_Assignment_:
Reproduce precisely the lines of the listing below, starting with the line that contains "tag: black panel" and stopping after the line that contains "Return the mask for every instance of the black"; include nothing else.
Supplied data: Begin
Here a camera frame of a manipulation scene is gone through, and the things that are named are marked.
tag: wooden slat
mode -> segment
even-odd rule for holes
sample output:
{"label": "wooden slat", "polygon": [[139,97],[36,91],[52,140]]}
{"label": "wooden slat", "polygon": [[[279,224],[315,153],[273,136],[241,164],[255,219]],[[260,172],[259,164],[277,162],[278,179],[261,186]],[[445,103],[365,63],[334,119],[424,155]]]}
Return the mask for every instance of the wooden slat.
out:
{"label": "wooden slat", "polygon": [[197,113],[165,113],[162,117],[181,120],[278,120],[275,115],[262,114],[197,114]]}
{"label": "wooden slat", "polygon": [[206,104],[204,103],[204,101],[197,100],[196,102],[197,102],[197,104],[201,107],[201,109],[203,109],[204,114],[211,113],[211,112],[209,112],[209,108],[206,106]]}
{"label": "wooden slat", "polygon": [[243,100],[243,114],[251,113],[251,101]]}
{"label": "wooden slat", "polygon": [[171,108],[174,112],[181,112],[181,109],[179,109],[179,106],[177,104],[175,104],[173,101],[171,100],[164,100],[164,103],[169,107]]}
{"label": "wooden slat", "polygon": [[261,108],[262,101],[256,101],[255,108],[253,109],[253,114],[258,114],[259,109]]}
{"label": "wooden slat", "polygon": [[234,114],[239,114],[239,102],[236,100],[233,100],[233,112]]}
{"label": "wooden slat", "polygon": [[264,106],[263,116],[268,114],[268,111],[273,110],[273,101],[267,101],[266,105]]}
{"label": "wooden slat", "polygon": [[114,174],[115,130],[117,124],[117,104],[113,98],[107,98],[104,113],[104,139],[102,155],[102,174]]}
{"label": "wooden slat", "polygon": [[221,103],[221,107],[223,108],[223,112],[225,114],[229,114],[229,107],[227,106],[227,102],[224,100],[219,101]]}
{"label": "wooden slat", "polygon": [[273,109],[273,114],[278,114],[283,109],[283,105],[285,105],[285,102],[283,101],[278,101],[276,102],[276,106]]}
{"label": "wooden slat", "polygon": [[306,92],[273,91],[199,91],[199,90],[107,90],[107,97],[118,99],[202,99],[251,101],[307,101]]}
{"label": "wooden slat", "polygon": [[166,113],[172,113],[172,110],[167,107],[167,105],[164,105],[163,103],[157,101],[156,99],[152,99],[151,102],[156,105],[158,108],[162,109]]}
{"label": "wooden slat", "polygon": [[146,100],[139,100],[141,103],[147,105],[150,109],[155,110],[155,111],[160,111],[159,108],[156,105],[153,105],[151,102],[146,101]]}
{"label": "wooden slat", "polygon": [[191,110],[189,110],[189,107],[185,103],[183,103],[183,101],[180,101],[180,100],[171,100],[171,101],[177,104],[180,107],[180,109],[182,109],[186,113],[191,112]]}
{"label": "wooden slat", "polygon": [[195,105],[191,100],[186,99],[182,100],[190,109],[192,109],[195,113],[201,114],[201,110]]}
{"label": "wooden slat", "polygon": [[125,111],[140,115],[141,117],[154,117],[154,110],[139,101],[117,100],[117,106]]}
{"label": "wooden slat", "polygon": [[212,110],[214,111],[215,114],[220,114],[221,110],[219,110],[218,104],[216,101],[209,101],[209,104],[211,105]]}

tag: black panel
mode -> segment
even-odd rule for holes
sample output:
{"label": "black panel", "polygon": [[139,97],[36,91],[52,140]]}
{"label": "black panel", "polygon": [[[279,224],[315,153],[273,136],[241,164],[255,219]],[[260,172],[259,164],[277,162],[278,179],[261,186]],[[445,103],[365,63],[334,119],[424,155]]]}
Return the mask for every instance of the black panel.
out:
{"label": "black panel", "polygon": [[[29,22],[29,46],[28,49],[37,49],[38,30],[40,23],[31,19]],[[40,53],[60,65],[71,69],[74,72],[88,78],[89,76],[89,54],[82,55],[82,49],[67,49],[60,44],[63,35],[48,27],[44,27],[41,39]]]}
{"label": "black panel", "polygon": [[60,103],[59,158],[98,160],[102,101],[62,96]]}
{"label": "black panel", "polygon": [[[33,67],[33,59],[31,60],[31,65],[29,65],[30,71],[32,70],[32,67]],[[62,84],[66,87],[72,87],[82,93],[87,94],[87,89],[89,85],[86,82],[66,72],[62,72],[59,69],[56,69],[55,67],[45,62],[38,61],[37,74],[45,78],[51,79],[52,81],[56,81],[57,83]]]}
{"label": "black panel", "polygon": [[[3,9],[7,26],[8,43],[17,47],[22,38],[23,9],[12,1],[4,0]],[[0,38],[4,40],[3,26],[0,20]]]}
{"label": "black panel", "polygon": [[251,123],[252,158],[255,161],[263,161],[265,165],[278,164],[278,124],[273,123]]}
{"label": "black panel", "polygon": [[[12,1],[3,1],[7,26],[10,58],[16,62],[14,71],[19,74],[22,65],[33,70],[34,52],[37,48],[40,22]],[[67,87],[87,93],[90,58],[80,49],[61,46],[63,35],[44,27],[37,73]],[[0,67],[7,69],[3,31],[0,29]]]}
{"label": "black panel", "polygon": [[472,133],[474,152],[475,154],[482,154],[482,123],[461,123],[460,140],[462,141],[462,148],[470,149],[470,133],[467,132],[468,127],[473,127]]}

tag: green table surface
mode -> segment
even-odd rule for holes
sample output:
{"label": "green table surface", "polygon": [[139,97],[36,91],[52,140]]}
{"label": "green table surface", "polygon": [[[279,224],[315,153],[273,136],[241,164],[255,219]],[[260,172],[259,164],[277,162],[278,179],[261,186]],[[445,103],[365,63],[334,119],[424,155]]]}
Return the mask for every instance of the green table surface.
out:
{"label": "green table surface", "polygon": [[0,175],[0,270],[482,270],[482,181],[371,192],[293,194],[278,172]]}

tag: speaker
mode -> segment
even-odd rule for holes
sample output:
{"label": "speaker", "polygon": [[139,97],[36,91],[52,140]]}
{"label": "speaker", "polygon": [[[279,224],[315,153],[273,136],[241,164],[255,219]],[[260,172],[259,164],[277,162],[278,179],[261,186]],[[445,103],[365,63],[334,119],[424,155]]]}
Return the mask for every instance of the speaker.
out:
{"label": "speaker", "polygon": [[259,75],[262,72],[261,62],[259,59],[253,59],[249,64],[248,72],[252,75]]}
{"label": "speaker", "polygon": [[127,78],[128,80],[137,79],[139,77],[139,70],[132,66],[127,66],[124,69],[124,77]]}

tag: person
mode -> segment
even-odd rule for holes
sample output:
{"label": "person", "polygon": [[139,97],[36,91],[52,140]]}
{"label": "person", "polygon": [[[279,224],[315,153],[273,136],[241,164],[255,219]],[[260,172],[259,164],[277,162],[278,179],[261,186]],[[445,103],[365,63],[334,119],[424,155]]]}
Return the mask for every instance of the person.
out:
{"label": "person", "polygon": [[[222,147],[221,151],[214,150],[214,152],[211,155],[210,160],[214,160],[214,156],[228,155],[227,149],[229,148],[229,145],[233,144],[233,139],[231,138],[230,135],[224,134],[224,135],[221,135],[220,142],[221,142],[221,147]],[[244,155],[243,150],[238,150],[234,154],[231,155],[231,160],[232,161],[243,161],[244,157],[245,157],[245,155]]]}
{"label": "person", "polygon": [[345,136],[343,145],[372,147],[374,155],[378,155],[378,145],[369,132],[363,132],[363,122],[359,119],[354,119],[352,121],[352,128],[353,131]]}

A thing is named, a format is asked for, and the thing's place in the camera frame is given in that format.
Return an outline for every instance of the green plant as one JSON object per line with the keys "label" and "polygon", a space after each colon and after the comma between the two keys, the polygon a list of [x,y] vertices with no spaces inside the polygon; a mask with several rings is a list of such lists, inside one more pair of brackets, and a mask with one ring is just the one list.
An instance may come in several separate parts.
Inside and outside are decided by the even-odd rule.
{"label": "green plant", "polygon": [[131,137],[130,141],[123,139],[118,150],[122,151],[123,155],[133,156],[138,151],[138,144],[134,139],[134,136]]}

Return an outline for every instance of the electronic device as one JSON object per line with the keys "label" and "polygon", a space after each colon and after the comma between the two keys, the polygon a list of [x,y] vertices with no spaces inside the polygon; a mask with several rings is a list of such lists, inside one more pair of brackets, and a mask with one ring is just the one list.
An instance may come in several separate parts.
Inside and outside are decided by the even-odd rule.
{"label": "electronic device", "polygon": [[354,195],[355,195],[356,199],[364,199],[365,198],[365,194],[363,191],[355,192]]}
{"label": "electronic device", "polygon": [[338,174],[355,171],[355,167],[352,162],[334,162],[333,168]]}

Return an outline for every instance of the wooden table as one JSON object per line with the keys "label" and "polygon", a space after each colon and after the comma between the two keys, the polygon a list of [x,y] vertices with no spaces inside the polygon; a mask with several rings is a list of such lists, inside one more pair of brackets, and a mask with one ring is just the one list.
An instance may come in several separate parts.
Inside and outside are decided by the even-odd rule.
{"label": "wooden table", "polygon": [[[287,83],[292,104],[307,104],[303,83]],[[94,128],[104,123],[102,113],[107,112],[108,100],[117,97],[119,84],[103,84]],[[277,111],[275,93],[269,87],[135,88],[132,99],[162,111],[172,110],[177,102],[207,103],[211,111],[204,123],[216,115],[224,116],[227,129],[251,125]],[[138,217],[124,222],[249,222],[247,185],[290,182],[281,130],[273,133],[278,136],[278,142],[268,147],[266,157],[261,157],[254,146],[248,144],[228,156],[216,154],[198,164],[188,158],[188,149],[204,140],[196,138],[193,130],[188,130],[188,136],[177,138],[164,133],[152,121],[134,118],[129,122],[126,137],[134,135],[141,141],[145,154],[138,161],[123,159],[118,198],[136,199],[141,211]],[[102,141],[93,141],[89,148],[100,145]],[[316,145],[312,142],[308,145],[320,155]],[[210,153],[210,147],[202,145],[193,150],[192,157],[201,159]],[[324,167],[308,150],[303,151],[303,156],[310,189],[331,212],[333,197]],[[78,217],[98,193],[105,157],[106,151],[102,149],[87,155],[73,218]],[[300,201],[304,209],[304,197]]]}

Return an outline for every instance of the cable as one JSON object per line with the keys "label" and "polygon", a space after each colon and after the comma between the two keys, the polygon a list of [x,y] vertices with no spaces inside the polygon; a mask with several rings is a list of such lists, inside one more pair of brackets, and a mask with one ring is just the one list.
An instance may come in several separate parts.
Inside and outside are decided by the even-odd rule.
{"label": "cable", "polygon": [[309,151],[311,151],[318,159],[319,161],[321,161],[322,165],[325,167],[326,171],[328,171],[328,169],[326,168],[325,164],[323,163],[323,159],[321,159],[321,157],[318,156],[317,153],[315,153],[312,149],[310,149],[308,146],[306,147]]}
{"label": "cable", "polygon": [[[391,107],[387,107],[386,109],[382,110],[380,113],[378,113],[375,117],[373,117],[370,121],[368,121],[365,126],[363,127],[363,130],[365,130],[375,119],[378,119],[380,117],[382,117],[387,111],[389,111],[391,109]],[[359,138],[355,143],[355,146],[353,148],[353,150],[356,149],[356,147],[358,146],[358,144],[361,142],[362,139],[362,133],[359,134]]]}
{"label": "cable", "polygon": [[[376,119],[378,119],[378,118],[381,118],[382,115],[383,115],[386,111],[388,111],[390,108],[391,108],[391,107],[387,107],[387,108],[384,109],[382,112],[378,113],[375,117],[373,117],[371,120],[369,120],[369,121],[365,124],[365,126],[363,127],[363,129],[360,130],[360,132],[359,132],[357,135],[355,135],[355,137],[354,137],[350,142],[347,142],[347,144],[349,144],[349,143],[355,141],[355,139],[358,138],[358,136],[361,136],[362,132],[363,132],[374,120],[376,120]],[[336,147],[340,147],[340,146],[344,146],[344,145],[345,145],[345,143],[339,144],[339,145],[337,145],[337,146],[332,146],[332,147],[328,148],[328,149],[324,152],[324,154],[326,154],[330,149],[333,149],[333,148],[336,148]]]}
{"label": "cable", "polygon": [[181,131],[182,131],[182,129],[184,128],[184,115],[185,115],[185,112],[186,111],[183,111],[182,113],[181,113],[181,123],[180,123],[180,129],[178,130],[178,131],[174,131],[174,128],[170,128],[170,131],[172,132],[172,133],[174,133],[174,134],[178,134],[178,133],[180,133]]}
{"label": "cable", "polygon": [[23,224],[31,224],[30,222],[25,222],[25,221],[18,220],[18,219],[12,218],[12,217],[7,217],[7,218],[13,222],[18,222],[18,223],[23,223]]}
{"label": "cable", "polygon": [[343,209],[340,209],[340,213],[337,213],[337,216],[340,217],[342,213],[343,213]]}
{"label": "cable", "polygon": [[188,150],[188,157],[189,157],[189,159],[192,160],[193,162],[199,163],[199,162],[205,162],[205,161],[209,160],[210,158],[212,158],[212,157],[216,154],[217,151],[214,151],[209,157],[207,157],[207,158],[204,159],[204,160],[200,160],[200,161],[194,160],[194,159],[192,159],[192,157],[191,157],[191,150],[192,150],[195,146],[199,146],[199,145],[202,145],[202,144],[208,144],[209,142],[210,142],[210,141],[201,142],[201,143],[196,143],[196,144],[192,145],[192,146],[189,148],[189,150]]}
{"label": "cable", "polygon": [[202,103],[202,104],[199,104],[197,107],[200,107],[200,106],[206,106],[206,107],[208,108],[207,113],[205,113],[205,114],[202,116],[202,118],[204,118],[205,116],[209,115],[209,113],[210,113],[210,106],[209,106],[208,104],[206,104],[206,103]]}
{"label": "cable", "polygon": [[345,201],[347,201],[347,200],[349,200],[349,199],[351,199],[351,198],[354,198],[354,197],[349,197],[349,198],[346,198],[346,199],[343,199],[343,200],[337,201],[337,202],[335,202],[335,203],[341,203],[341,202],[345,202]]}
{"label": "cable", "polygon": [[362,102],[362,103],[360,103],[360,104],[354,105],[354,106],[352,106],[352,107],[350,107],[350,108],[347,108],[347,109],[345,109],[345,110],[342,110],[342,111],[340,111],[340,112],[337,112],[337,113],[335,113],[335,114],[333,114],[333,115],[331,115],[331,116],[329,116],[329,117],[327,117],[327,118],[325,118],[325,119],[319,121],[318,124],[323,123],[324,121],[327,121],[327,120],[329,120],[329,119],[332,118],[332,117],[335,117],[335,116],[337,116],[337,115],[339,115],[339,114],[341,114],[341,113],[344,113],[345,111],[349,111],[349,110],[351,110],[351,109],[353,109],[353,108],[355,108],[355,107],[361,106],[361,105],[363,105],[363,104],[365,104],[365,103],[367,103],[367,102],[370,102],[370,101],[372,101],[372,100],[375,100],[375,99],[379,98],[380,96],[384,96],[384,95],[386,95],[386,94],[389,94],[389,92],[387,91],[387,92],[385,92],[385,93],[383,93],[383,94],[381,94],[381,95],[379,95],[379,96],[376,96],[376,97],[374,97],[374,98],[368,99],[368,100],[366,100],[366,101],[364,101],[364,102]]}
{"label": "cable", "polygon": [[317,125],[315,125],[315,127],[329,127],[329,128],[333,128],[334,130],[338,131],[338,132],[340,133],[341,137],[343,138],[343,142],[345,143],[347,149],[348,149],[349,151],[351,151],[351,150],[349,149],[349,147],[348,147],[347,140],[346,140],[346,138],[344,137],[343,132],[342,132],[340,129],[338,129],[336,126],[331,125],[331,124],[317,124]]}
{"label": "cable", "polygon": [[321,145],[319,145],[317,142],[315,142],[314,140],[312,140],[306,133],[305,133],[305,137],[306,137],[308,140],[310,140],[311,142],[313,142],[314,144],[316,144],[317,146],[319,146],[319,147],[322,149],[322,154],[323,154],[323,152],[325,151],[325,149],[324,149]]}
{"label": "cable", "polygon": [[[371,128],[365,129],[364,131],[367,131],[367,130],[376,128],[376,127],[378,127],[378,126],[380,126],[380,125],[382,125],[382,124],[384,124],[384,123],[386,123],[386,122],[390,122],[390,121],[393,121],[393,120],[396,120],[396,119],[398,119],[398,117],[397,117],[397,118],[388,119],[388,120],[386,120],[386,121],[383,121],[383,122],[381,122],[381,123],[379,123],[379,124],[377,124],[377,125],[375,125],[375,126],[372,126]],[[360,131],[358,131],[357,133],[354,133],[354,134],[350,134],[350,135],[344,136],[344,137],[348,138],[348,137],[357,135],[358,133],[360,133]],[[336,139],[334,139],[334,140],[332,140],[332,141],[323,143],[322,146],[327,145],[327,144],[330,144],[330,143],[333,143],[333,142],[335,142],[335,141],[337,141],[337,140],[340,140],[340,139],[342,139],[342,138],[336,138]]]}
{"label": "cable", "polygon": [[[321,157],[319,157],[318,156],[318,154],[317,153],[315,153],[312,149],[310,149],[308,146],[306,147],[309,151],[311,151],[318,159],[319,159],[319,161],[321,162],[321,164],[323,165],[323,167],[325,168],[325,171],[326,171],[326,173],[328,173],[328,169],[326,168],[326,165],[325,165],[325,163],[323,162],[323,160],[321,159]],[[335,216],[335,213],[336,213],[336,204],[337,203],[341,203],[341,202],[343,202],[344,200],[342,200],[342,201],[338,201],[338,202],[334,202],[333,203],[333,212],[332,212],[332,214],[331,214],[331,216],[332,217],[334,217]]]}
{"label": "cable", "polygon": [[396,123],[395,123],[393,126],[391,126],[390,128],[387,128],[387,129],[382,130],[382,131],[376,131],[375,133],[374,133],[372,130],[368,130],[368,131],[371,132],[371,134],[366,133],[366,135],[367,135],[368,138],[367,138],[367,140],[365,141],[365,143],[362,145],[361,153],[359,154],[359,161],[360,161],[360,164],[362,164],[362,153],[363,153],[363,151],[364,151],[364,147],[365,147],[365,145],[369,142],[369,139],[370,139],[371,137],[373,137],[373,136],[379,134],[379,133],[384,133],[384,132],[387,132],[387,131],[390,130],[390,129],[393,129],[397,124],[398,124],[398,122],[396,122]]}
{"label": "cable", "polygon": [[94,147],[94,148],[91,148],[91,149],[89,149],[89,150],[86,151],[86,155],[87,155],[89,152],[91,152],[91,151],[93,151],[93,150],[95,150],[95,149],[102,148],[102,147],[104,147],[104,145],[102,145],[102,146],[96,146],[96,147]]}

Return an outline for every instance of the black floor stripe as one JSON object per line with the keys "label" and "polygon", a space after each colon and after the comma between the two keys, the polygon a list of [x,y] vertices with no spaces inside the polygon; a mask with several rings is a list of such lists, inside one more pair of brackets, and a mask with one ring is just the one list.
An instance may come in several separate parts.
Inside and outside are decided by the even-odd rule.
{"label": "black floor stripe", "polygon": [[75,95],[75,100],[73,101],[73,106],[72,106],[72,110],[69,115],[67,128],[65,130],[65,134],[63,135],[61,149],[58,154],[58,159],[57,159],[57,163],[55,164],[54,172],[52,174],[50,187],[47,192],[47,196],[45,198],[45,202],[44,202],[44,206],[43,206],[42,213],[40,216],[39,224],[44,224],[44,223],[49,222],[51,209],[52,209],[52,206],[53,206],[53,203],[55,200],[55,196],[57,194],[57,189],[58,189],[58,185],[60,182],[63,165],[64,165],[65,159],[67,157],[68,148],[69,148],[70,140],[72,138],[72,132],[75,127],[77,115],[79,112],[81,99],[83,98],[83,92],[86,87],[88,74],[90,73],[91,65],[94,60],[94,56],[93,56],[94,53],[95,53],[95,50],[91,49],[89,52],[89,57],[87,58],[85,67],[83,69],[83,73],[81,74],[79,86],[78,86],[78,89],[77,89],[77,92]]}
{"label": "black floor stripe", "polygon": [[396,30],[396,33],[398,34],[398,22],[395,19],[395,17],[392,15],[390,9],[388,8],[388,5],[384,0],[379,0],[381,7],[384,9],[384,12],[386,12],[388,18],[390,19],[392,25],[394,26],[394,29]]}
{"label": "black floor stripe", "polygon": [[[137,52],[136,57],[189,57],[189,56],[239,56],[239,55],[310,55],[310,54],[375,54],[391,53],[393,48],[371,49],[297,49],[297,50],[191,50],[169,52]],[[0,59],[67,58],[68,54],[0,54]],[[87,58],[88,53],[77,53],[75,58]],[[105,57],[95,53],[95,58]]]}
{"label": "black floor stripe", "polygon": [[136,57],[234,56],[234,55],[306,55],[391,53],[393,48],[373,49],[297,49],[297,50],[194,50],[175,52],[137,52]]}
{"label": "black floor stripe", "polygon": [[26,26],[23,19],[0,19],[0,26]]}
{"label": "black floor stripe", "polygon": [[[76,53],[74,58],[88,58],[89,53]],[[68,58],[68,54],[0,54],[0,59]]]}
Supplied data: End
_Your solution_:
tag: black panel
mode -> segment
even-odd rule for holes
sample output:
{"label": "black panel", "polygon": [[139,97],[36,91],[52,140]]}
{"label": "black panel", "polygon": [[[279,224],[315,153],[273,136],[241,164],[255,219]],[[260,172],[259,164],[277,162],[278,179],[261,186]],[[445,103],[365,63],[334,119],[424,155]]]}
Return the mask for every instance of the black panel.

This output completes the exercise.